My variable reduction system is primitive with a fair amount of manual evaluation involved. My data set begins with 210-260 potential variables from my custom library. Then I manually remove a couple dozen that are just stupid from bad input from unskilled realtors. I then dump any columns with all zeros (at this point I am using binary analysis data). Next I remove Low Variance variables. Next I review Correlation. At this step I may go back to step one and manually remove a variable based on common sense so the Correlation Filter doesn’t remove the one of two I believe to be more important. I also get a solid feel on where to set the Correlation Filter based on the Correlation Matrix. I tried some of the more automated and sophisticated variable reduction nodes but there is a lot of correlation in real estate and I don’t want fully automated systems pulling stuff I believe the market places more value on.

I tried the Backward, Forward, and Random Strategies within the Feature Selection node. Random gave me pretty ugly output that I don’t believe. I wanted to also compare the Genetic Algorithm, but was doing something wrong with failures to complete the loop…
To begin placing market-based values on the individual variables I tried several different Feature Selection Loops and spent much time manually comparing all of the results. At this time I am down to three: 1) KNIME Random Forest Regression, 2) H2O Random Forest Regression, and 3) KNIME Gradient Boosted Trees.

After painful evaluation I am right now running with the KNIME Random Forest Regression. From a practitioner’s perspective the overall importance scoring feels more in line with market values.

But never do what I do; I’m just an idiot trying to change the real estate industry.

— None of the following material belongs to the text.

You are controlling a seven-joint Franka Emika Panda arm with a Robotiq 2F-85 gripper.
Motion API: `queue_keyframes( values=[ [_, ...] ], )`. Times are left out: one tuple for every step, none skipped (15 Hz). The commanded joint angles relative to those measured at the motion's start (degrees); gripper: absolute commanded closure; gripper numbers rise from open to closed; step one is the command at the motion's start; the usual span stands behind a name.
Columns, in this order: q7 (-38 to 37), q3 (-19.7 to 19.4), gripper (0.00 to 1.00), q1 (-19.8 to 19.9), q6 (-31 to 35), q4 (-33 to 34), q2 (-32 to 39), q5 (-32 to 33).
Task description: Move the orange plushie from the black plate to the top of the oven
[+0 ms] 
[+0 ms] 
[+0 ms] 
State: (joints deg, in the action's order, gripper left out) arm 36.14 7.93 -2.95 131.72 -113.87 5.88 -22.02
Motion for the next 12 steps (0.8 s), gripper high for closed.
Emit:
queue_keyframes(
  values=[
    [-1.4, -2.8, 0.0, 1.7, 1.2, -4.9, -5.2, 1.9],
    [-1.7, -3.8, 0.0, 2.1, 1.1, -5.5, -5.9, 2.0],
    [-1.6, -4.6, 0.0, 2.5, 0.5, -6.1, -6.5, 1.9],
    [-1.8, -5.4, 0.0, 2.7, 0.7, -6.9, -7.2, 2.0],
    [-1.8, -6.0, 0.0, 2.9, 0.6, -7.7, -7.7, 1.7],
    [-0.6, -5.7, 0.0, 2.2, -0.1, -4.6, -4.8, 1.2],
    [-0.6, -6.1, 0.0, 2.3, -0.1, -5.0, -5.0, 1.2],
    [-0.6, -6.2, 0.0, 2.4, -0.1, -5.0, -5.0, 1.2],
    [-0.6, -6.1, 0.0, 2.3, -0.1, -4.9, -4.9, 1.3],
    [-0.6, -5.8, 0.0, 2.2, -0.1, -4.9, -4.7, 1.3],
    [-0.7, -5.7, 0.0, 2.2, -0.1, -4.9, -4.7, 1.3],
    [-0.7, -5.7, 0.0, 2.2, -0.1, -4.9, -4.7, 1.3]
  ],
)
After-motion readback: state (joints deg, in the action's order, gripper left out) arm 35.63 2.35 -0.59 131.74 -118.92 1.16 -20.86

Oh, almost forgot: yes, I do look at reducing the variables below 50 based on playing with the Feature Selection Filter

1 Like

Thanks a lot for sharing, highly appreciated. And don’t call yourself an idiot :slight_smile:
Starting to select with domain knowledge is certainly beneficial.
So what is your RMSE (or other measure you are tracking?) Reasonable?
br

@Daniel_Weikert I am in the process of reconstructing nine of the same analyses (each about 1,000% bigger than the tiny step you saw here) just for one city. My discoveries above convinced me to rebuild this portion of the much bigger system.

Prior to the rebuild (may take a full week or more) my MAPE was running 4% to 4.8% with an 88% to 93% R-Squared on the nine sub analyses. Which is actually pretty phenomenal for valuing real estate.

But please keep in mind, the whole system is very large and complex; you saw just a tiny, tiny portion. I’ve tried some crazy stuff that I am sure nobody else has thought of–that I am amazed even sometimes work.

The funny thing is zillow’s latest valuation system is using thousands of data points. Mine is getting these results using four data points. Now, my four data points are synthesized from massive analyses creating each–but in the end there’s only four. take care.

@creedsmith you could try automated feature engineering at some point like with R vtreat. The example used actually is from a house price Kaggle challenge.

Also you might try H2O.ai Auto machine learning.

@mlauber71 I have downloaded the workflows, thanks.

1 Like

The result with such metrics sounds indeed pretty good. With the size comment, are you referring on the data and how you retrieve it? Maybe I misunderstood that.
br and enjoy your weekend

The size comment is regarding the small algorithm discussed at the beginning of this post relative to my whole series of analyses to derive the end results. take care

1 Like

Well “80% of the time of a datascientist is spent getting the data” (General statement)
Applying the algorithm is only the cherry of the pie. Kudos to your work
take care

This topic was automatically closed 182 days after the last reply. New replies are no longer allowed.